ASSIGNMENT: The line containing "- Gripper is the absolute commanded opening" marks the end: write out exactly every line from the first line of the data below through that line, and only those.
************
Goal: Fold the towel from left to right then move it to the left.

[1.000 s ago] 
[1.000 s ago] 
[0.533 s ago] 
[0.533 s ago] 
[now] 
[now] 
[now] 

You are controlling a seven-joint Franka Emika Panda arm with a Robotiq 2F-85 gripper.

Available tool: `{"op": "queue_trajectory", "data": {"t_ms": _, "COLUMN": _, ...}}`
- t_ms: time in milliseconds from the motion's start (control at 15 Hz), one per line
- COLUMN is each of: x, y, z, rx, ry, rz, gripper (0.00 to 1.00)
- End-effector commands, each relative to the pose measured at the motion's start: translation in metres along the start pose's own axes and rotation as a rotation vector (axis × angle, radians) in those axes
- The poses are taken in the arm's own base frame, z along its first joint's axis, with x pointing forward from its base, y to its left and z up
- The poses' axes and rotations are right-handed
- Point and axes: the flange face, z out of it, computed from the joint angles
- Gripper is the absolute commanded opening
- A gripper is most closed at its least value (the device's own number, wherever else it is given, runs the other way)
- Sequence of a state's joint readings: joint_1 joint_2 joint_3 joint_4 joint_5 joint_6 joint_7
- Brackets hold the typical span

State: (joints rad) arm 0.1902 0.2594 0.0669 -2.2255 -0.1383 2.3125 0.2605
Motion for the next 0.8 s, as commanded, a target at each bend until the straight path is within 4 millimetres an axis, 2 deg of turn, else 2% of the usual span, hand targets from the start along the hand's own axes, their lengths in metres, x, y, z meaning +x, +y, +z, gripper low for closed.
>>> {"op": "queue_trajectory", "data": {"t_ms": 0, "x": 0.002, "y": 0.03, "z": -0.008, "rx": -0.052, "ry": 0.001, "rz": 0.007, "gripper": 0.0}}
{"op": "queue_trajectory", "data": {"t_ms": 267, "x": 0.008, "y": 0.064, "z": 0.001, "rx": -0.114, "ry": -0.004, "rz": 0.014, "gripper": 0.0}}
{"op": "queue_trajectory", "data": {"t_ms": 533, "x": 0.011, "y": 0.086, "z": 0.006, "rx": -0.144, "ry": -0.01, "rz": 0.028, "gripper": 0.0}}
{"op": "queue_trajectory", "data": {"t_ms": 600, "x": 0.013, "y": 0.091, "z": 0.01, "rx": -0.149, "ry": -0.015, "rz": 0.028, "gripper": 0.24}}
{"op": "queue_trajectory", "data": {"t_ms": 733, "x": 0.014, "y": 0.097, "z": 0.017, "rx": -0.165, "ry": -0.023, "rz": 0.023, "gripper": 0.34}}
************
YOUR SOLUTION:
Goal: Fold the towel from left to right then move it to the left.

[1.000 s ago] 
[1.000 s ago] 
[0.533 s ago] 
[0.533 s ago] 
[now] 
[now] 
[now] 

You are controlling a seven-joint Franka Emika Panda arm with a Robotiq 2F-85 gripper.

Available tool: `{"op": "queue_trajectory", "data": {"t_ms": _, "COLUMN": _, ...}}`
- t_ms: time in milliseconds from the motion's start (control at 15 Hz), one per line
- COLUMN is each of: x, y, z, rx, ry, rz, gripper (0.00 to 1.00)
- End-effector commands, each relative to the pose measured at the motion's start: translation in metres along the start pose's own axes and rotation as a rotation vector (axis × angle, radians) in those axes
- The poses are taken in the arm's own base frame, z along its first joint's axis, with x pointing forward from its base, y to its left and z up
- The poses' axes and rotations are right-handed
- Point and axes: the flange face, z out of it, computed from the joint angles
- Gripper is the absolute commanded opening

That completes the response to the exercise.